Action item: Show each line of the data below in which "floor" occurs.

Collected data entries
= = =
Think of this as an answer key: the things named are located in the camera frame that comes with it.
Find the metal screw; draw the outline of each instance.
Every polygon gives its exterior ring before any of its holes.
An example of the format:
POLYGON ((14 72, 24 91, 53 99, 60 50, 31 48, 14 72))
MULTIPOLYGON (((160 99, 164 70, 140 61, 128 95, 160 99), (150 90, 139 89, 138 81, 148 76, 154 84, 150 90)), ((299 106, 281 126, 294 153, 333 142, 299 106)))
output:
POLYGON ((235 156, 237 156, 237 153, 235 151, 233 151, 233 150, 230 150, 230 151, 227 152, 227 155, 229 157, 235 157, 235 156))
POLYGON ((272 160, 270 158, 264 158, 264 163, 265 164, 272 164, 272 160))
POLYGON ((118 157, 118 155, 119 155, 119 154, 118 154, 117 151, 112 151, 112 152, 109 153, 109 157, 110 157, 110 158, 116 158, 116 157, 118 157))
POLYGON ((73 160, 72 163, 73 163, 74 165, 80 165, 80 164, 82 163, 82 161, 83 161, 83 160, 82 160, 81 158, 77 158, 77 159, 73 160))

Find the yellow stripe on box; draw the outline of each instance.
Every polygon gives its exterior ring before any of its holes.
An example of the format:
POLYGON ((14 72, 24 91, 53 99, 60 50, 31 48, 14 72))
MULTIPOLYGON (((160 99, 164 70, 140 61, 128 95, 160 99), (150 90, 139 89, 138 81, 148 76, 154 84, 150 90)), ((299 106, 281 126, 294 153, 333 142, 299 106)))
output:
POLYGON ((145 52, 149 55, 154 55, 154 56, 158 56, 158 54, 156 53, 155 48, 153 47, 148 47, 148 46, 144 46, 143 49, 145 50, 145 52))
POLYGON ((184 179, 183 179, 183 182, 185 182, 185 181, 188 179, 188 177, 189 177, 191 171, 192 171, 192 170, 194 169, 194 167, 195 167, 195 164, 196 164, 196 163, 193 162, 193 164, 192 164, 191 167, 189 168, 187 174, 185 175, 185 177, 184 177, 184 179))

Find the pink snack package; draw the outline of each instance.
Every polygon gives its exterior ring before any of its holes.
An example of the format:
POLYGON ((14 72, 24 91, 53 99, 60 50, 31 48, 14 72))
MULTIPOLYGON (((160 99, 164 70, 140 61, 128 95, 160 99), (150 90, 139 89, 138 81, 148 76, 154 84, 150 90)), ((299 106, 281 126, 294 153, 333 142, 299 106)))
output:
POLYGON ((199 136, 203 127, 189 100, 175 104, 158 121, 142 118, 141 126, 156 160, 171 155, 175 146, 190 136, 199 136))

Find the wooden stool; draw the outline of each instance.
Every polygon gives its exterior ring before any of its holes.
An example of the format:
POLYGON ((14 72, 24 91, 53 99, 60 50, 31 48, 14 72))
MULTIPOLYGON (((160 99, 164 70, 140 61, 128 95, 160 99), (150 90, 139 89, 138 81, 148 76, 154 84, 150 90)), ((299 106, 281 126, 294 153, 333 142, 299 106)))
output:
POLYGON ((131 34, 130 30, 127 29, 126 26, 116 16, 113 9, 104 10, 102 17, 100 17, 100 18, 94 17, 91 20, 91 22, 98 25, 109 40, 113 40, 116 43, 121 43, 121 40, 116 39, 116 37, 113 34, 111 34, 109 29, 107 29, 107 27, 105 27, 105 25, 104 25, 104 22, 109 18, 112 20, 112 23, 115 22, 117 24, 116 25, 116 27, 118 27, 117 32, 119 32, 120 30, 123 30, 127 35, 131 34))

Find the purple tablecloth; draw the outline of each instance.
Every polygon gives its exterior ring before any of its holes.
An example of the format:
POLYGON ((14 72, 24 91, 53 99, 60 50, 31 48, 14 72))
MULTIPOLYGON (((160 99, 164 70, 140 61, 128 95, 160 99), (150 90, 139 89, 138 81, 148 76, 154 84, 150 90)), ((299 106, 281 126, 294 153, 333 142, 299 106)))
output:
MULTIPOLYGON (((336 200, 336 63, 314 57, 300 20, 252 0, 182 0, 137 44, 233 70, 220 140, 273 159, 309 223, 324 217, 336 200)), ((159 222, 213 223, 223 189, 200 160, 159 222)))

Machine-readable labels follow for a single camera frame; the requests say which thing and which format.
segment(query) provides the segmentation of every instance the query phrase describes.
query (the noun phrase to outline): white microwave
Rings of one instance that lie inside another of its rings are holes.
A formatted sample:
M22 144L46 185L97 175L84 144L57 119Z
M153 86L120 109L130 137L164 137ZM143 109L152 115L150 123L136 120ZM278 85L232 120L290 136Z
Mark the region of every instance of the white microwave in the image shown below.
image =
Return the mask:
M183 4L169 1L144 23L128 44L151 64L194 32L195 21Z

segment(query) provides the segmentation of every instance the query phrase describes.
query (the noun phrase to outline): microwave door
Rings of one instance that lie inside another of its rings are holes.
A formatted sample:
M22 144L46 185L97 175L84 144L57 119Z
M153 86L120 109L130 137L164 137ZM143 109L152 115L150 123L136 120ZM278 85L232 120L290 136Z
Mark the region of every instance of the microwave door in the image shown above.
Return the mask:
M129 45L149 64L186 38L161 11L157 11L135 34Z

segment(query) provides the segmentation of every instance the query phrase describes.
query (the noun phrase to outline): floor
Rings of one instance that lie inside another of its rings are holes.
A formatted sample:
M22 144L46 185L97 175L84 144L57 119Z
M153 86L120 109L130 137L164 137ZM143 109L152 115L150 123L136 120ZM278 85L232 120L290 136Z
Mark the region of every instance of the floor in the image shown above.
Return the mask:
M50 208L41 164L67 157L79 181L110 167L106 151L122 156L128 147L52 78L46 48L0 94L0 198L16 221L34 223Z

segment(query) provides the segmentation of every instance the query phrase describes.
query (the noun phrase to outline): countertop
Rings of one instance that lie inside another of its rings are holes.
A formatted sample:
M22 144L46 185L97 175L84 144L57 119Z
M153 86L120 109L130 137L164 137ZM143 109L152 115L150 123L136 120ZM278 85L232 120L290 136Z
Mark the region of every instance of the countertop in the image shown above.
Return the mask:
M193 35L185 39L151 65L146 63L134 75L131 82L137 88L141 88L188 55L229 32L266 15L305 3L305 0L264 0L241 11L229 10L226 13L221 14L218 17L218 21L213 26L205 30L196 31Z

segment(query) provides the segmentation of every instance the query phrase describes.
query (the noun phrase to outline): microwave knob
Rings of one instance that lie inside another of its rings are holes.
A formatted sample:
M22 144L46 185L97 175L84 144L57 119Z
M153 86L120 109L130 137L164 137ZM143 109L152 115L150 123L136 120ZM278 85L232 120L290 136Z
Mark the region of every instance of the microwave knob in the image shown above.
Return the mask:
= = =
Answer box:
query (the noun phrase to outline): floor
Mark the region of every instance of the floor in the image shown above.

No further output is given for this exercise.